(Stored records)
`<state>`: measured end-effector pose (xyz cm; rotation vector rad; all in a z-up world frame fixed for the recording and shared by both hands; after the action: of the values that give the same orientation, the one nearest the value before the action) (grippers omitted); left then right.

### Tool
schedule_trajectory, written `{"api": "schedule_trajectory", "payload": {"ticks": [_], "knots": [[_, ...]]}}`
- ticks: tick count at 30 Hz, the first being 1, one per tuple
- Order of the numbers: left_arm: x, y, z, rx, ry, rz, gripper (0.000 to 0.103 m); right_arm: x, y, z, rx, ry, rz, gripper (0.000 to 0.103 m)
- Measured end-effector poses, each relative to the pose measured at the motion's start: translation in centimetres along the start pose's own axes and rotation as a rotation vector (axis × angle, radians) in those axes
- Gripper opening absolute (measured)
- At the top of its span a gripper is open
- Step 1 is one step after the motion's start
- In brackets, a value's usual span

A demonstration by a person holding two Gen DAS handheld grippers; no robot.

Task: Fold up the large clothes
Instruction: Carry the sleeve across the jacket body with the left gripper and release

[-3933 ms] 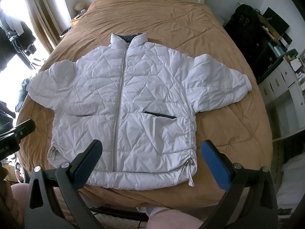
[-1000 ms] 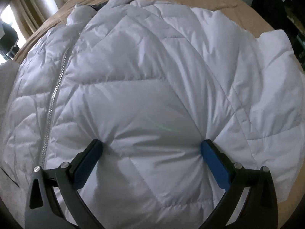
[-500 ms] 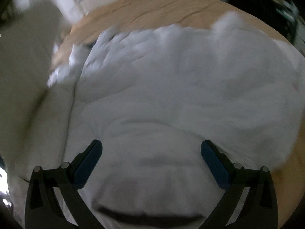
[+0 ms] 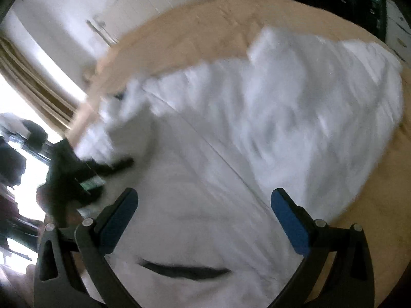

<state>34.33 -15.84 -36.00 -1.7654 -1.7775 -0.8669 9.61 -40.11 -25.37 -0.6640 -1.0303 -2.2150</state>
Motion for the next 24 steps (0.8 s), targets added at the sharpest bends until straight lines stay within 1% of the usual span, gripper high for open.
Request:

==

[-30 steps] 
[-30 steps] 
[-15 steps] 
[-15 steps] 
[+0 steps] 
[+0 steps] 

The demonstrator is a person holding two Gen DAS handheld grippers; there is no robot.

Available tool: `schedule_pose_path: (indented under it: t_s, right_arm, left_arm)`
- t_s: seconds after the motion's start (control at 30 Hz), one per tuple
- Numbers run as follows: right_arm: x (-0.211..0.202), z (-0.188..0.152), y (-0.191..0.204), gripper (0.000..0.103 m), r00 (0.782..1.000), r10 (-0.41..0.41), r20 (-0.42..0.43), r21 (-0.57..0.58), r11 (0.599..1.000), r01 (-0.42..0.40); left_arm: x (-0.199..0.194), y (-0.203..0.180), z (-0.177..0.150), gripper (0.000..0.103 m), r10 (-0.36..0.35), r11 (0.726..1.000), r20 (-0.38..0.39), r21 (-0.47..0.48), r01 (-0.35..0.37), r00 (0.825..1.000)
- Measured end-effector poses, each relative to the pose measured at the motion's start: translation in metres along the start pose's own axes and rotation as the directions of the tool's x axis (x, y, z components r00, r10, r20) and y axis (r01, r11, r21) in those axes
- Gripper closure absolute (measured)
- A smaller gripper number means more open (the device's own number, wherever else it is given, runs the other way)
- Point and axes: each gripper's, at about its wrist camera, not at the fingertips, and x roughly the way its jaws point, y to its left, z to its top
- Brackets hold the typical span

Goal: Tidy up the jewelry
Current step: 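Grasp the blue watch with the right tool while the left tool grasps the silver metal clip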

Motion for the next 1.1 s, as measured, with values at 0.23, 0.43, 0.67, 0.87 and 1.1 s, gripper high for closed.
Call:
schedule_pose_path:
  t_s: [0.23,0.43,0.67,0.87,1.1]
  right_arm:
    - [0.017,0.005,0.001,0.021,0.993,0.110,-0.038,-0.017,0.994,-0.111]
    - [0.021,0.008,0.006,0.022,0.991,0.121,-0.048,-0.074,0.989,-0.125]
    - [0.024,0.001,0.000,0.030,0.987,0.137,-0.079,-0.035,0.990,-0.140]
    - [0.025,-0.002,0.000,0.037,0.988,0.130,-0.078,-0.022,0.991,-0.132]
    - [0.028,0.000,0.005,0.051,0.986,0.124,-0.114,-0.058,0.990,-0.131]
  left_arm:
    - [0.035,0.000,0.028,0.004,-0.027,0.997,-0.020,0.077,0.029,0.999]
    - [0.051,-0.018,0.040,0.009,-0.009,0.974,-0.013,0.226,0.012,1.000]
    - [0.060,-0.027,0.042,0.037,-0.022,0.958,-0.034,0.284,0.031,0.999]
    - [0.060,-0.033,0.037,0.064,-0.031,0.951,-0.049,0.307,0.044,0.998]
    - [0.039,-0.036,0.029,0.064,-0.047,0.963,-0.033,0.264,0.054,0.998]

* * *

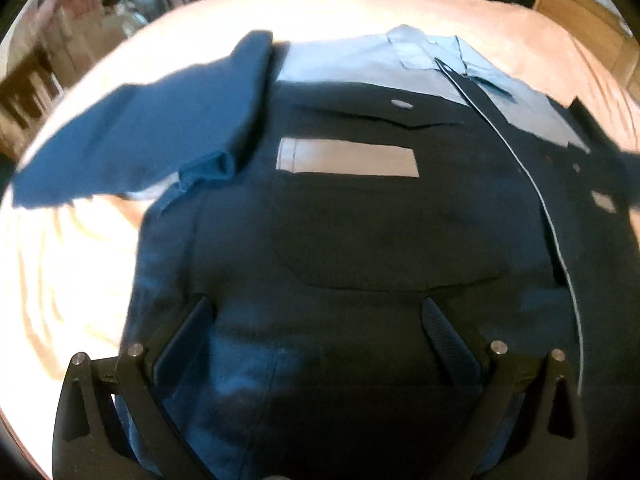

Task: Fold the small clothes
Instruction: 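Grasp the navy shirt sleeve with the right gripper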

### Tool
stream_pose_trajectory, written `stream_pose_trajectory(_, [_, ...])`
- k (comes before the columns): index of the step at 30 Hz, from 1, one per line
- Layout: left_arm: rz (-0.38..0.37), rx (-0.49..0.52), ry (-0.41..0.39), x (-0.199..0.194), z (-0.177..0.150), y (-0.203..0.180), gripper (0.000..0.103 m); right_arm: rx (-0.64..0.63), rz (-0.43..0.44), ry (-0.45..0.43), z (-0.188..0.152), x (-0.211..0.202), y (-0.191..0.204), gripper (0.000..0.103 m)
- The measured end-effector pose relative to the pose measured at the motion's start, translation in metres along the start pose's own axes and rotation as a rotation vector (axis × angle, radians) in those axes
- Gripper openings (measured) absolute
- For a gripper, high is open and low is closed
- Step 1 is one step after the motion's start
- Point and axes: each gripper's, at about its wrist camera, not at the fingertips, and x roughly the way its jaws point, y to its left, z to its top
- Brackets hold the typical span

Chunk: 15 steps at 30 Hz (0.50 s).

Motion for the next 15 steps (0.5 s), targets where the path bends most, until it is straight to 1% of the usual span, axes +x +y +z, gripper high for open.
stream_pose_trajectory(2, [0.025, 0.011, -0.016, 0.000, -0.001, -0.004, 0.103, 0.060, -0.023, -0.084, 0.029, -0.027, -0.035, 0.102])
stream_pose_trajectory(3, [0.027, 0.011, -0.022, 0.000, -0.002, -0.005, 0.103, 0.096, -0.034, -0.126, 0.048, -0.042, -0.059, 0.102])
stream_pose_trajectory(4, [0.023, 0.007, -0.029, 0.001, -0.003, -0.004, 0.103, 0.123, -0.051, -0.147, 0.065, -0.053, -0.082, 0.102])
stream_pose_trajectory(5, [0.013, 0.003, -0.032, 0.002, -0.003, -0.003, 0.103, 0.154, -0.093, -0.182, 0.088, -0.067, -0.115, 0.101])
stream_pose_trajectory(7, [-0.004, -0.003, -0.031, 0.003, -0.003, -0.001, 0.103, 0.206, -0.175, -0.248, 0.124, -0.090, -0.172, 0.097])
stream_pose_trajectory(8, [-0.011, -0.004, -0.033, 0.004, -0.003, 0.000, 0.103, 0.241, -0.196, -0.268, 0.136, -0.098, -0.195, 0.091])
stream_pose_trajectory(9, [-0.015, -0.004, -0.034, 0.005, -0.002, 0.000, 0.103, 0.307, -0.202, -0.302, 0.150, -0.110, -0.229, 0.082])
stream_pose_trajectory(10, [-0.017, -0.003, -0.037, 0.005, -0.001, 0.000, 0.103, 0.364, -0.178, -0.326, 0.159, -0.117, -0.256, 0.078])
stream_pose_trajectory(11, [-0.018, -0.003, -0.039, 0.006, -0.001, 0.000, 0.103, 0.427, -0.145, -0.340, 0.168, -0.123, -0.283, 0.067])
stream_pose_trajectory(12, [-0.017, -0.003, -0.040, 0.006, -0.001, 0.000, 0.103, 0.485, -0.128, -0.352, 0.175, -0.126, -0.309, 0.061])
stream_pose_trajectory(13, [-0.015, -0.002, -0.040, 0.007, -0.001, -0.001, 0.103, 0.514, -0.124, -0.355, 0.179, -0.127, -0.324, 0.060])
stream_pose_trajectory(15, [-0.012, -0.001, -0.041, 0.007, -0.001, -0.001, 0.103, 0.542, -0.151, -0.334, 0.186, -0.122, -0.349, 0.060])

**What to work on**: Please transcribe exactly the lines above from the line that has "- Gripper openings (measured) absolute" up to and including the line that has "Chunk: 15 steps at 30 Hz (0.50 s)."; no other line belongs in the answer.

**Task result**:
- Gripper openings (measured) absolute
- For a gripper, high is open and low is closed
- Step 1 is one step after the motion's start
- Point and axes: each gripper's, at about its wrist camera, not at the fingertips, and x roughly the way its jaws point, y to its left, z to its top
- Brackets hold the typical span

Chunk: 15 steps at 30 Hz (0.50 s).

This output contains the complete answer.